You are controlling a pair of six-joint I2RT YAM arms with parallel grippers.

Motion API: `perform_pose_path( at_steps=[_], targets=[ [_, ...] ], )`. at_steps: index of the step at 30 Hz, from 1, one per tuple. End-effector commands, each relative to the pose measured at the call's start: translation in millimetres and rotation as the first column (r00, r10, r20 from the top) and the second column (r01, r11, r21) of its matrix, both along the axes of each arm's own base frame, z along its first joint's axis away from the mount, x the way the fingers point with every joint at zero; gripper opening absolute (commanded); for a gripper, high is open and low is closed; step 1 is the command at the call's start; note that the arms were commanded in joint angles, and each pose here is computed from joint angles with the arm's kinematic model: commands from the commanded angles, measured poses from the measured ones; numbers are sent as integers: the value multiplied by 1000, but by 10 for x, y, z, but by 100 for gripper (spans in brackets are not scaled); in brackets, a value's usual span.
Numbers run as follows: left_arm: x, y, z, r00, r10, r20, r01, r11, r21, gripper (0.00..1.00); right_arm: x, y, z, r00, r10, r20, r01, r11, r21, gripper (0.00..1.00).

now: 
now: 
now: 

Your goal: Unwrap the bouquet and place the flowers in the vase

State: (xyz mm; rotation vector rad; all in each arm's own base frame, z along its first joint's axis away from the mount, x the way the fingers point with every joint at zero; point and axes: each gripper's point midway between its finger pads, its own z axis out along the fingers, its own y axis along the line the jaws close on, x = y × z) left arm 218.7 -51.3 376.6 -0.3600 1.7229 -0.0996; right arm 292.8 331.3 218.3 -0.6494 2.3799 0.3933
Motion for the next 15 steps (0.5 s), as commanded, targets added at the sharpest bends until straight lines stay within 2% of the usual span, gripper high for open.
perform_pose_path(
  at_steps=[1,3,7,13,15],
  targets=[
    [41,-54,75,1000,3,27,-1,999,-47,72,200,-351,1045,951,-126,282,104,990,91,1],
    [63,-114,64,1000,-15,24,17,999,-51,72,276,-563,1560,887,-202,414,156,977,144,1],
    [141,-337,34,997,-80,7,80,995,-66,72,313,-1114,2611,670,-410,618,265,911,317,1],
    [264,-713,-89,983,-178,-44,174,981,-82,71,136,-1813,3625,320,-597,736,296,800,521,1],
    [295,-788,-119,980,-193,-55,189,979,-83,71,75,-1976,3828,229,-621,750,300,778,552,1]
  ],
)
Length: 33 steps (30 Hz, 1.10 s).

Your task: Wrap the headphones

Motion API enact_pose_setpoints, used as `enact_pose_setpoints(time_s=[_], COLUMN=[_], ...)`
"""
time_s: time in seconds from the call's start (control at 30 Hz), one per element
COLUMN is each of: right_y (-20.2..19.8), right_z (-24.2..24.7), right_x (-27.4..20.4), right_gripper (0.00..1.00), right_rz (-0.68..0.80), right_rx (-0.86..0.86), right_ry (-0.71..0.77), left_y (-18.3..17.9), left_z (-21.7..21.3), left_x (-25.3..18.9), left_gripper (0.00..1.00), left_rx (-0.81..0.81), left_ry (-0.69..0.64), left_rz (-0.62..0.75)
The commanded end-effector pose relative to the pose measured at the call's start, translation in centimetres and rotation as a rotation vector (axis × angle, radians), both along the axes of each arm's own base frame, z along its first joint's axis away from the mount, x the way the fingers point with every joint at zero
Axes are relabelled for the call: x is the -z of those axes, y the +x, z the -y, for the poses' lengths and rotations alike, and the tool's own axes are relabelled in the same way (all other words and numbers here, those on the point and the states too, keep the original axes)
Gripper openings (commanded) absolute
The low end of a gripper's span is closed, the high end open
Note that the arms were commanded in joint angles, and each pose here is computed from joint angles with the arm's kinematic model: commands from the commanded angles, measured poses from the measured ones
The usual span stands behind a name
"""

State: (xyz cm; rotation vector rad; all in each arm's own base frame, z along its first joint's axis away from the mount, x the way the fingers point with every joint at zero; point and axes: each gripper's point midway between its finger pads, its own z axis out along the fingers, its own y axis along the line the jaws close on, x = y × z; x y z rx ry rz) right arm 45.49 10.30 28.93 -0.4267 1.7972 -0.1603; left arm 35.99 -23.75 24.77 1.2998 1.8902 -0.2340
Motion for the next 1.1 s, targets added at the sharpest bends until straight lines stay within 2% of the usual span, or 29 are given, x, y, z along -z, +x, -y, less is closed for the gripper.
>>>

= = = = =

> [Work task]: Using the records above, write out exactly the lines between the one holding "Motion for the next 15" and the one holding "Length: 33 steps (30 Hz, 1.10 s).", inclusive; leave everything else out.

> [Solution to the exercise]:
Motion for the next 15 steps (0.5 s), as commanded, targets added at the sharpest bends until straight lines stay within 2% of the usual span, gripper high for open.
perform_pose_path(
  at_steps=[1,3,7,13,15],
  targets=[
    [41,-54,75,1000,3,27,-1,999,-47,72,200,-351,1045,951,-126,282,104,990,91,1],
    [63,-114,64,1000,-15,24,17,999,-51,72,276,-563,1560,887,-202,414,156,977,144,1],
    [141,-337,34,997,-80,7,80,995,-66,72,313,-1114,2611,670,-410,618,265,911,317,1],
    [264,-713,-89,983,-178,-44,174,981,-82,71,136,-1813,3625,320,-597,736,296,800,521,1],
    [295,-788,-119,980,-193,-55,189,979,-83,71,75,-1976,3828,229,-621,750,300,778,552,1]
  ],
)
Length: 33 steps (30 Hz, 1.10 s).

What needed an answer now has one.